## THE TASK
Write out the data exactly, please, and omit the pictures.
-------- SUPPLIED DATA --------
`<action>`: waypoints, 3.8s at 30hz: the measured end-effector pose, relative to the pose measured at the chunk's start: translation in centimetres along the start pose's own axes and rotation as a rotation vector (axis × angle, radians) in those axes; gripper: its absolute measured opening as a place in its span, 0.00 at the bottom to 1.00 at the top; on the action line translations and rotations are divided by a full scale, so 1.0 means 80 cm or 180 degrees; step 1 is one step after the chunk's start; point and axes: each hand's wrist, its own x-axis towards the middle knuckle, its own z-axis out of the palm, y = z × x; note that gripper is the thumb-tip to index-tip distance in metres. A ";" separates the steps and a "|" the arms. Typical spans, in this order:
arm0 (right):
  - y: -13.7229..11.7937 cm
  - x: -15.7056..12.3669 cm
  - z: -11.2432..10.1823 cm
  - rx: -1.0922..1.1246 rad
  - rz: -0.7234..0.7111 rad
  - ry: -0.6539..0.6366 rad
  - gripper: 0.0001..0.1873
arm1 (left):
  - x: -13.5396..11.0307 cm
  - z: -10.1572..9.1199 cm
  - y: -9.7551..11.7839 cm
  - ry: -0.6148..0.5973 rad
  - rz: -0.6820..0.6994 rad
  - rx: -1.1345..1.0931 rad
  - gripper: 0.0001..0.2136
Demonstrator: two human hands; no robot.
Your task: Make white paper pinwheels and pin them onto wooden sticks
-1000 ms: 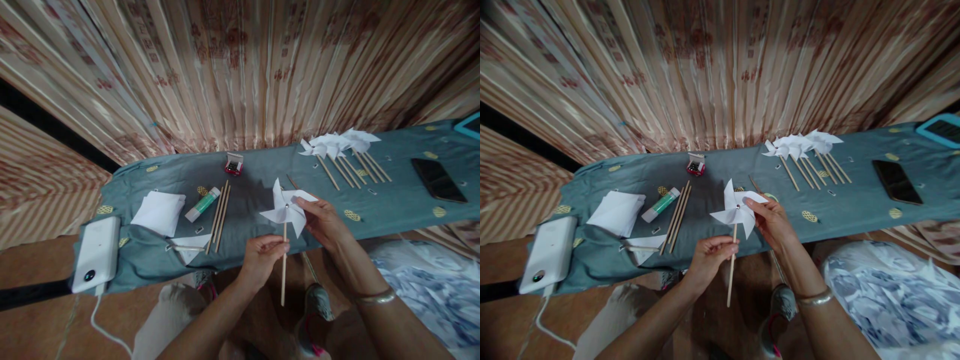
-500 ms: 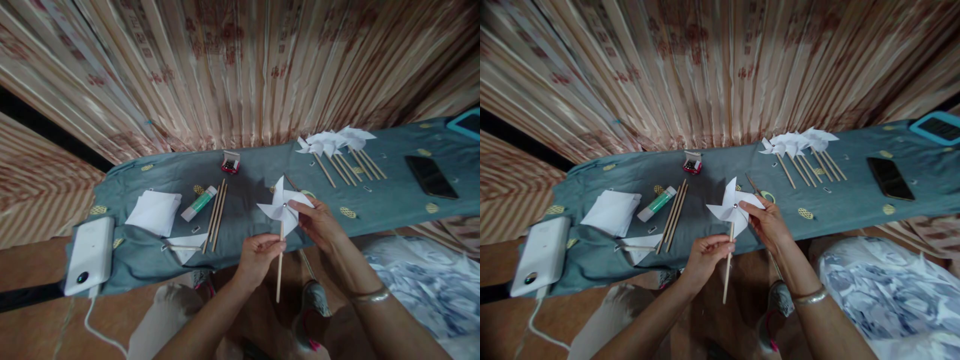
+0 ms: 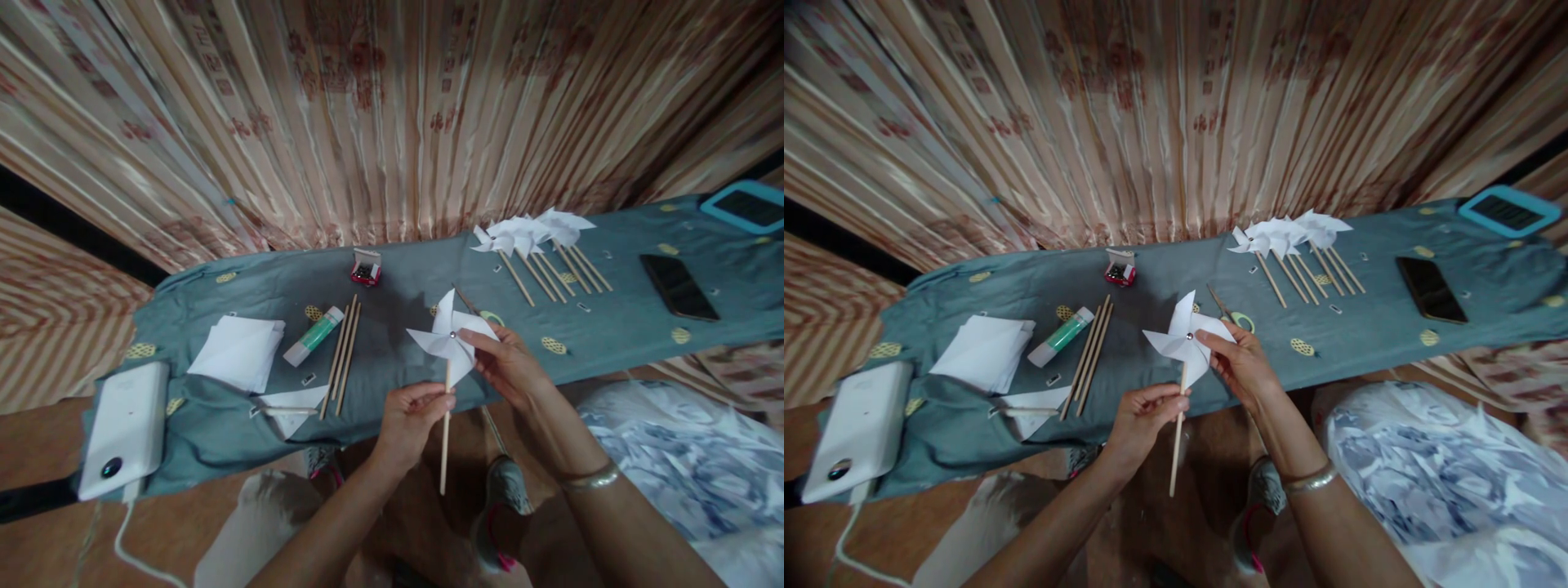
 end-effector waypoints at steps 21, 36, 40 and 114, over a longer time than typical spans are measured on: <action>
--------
## EXERCISE RESPONSE
`<action>`: waypoints, 3.8s at 30hz: the measured end-effector pose, relative to the pose measured at the chunk's start: translation in centimetres along the start pose's own axes and rotation as a rotation vector (axis × angle, radians) in those axes; gripper: its absolute measured opening as a place in its span, 0.00 at the bottom to 1.00 at the top; on the action line translations and rotations are divided by a full scale, so 1.0 means 80 cm or 180 degrees; step 1 is one step after the chunk's start; point and axes: each hand's wrist, its own x-axis towards the middle knuckle, its own z-axis out of the palm, y = z × x; note that gripper is the thumb-tip to index-tip distance in metres. A ";" separates the steps and a "|" the arms. Typical spans, in this order:
arm0 (right):
  - y: -13.7229..11.7937 cm
  - x: -15.7056..12.3669 cm
  - z: -11.2432..10.1823 cm
  - rx: -1.0922..1.1246 rad
  - rz: -0.7234..0.7111 rad
  - ry: -0.6539..0.6366 rad
  - gripper: 0.0001..0.1873
arm1 (left):
  - x: -13.5396..11.0307 cm
  - z: -10.1572..9.1199 cm
  - y: -9.7551..11.7839 cm
  - ry: -0.6148..0.5973 rad
  - rz: -0.6820..0.6994 rad
  - rx: -1.1345..1.0931 rad
  - gripper: 0.0001..0.2136
Demonstrator: two human hands; no robot.
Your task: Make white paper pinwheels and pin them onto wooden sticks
-1000 ms: 
-500 ms: 
+0 ms: 
 end-effector waypoints at steps 21, 36, 40 and 114, over a longer time than typical spans are measured on: <action>

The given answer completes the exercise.